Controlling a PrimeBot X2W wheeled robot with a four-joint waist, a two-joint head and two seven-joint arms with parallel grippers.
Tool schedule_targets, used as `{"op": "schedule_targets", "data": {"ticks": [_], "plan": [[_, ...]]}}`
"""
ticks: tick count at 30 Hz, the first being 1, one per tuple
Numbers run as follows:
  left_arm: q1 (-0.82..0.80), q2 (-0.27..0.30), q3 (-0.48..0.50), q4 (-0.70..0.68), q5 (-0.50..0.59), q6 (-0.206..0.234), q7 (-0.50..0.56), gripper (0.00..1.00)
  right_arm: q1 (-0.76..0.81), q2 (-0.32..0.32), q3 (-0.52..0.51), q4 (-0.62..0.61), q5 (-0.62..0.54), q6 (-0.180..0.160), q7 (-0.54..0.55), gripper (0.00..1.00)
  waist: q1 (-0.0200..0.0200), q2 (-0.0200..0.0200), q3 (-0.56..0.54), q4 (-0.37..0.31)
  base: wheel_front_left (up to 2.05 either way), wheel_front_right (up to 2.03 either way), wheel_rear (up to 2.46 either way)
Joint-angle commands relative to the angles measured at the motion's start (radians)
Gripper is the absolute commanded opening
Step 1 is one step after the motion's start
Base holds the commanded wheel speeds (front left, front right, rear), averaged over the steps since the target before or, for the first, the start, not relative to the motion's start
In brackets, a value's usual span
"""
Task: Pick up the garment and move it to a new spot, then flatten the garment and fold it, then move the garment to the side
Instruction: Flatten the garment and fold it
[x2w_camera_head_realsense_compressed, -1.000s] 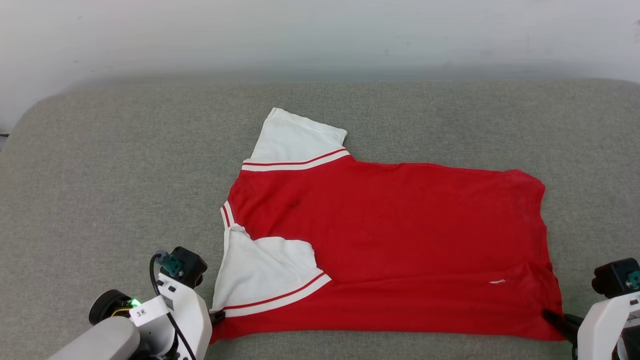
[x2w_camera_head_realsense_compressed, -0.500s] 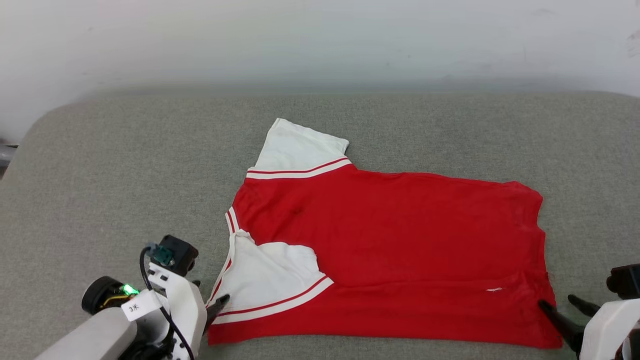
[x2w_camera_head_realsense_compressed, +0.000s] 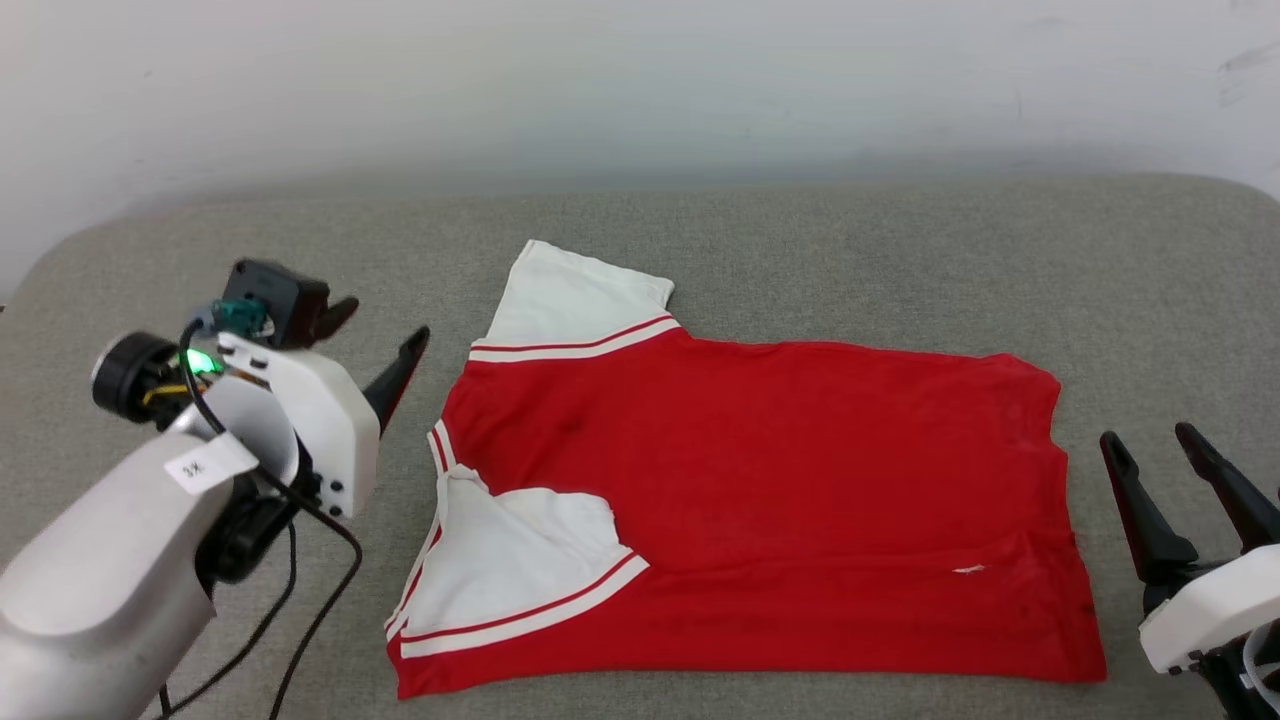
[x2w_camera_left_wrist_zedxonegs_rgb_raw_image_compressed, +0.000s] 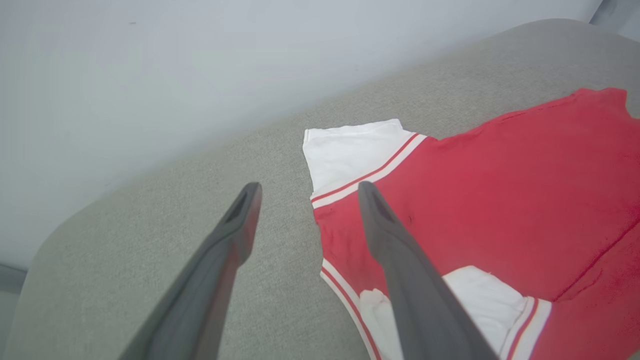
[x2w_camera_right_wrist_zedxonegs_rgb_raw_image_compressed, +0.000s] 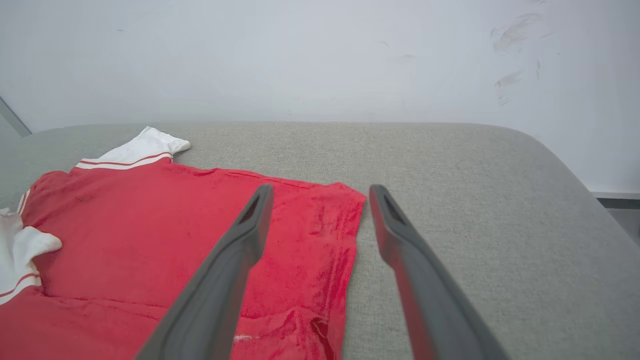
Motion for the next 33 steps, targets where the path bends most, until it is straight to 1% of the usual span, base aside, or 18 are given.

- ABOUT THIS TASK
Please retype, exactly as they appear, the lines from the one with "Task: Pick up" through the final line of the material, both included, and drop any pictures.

- ANSWER TO THE PROBLEM
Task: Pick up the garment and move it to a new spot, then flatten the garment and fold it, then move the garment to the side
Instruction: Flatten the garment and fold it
[x2w_camera_head_realsense_compressed, -1.000s] 
[x2w_camera_head_realsense_compressed, -0.500s] 
[x2w_camera_head_realsense_compressed, +0.000s] 
[x2w_camera_left_wrist_zedxonegs_rgb_raw_image_compressed, +0.000s] 
[x2w_camera_right_wrist_zedxonegs_rgb_raw_image_compressed, +0.000s] 
Motion for the next 33 steps, targets where the path bends most, until it is straight to 1% of the usual span, base aside, or 18 are given.

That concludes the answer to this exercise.